- **TASK DIRECTIONS**: Only the lines of the data holding the string "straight" need to be returned.

*** Opening MATERIAL SUPPLIED ***

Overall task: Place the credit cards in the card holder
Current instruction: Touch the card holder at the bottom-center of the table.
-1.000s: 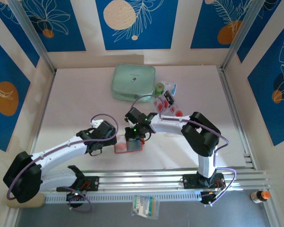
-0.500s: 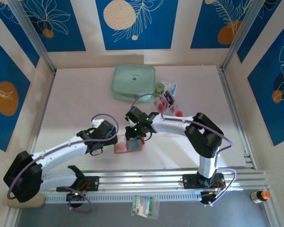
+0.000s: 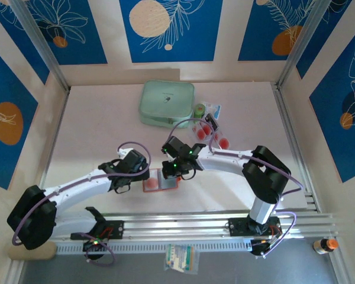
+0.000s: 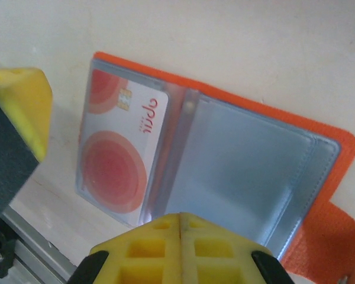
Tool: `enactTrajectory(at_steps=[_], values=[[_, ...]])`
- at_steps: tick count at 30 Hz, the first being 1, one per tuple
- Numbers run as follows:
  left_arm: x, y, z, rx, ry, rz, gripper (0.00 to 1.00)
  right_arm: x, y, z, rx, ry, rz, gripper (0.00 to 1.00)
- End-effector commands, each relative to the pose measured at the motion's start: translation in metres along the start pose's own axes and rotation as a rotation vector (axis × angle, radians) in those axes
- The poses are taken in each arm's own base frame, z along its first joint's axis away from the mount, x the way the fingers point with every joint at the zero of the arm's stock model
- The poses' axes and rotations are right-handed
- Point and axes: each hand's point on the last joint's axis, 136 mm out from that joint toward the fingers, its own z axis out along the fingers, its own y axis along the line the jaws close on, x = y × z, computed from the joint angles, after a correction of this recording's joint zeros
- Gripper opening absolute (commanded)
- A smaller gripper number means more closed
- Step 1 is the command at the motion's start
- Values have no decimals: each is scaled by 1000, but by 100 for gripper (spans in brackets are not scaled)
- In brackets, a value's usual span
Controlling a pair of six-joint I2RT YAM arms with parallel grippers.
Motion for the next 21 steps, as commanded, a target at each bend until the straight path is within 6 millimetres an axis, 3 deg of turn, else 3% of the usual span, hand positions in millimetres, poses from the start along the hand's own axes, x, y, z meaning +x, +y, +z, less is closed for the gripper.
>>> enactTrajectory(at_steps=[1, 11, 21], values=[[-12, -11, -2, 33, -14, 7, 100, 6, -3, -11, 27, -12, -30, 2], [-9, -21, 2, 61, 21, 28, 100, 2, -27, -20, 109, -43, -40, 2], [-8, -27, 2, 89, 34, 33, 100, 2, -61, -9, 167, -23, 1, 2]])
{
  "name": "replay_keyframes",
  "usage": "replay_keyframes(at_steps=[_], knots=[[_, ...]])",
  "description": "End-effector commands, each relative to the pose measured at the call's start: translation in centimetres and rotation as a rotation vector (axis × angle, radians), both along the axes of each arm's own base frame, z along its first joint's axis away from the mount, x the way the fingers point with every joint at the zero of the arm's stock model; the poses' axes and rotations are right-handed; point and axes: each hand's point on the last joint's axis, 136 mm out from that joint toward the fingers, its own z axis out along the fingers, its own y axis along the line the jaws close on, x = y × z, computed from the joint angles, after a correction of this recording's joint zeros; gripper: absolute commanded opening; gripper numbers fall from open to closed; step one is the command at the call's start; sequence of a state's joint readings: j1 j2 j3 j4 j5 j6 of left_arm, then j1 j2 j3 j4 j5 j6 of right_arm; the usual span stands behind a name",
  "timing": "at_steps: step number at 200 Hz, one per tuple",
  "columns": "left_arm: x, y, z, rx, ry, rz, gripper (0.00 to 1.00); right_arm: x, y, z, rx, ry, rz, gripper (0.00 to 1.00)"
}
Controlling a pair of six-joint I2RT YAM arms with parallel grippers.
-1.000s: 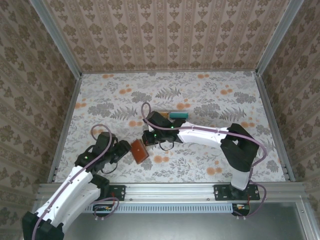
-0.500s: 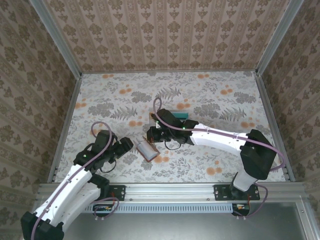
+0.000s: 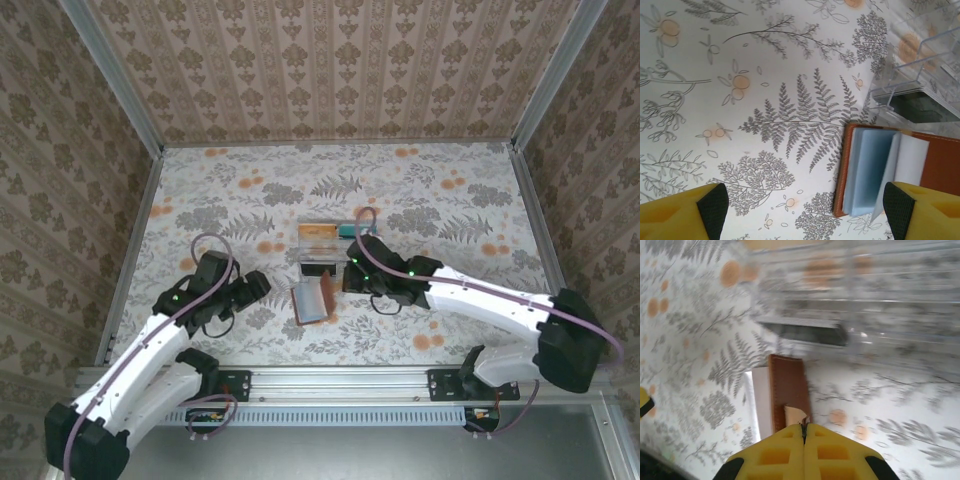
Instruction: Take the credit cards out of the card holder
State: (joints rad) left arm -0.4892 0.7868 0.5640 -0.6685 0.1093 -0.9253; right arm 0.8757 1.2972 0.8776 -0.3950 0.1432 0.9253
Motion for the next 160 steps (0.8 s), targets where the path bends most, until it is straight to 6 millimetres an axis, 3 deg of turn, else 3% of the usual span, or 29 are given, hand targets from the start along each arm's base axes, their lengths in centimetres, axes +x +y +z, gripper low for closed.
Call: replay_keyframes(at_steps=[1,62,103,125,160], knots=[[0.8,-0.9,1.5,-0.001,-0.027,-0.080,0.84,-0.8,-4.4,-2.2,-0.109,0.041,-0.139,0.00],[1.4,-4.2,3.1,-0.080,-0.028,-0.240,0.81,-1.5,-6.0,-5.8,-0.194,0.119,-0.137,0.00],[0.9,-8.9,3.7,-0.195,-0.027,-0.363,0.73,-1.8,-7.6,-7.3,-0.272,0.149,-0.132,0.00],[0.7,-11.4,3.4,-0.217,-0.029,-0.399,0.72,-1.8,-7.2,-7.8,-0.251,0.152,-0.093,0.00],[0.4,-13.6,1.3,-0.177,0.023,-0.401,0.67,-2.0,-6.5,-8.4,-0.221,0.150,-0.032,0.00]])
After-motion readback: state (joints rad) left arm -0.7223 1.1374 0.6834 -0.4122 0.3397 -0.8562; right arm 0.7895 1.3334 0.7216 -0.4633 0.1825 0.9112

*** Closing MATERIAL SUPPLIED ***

- **COMPLETED EXERCISE**:
Motion for the next 21 steps, as commanded, a target at each bend until the straight path is within 6 millimetres an axis, 3 deg of turn, else 3% of the usual span, hand positions in millimetres, poses from the start along the hand's own axes, x, y, z meaning +x, +y, +z, less is closed for the gripper.
Motion for the next 160 steps (0.8 s), targets where the path bends most, until it is straight to 6 millimetres an axis, 3 deg of turn, else 3% of the usual span, or 29 are given, hand targets from the start along each arm's base axes, their lengths in centimetres, axes +x +y +z, gripper low for closed.

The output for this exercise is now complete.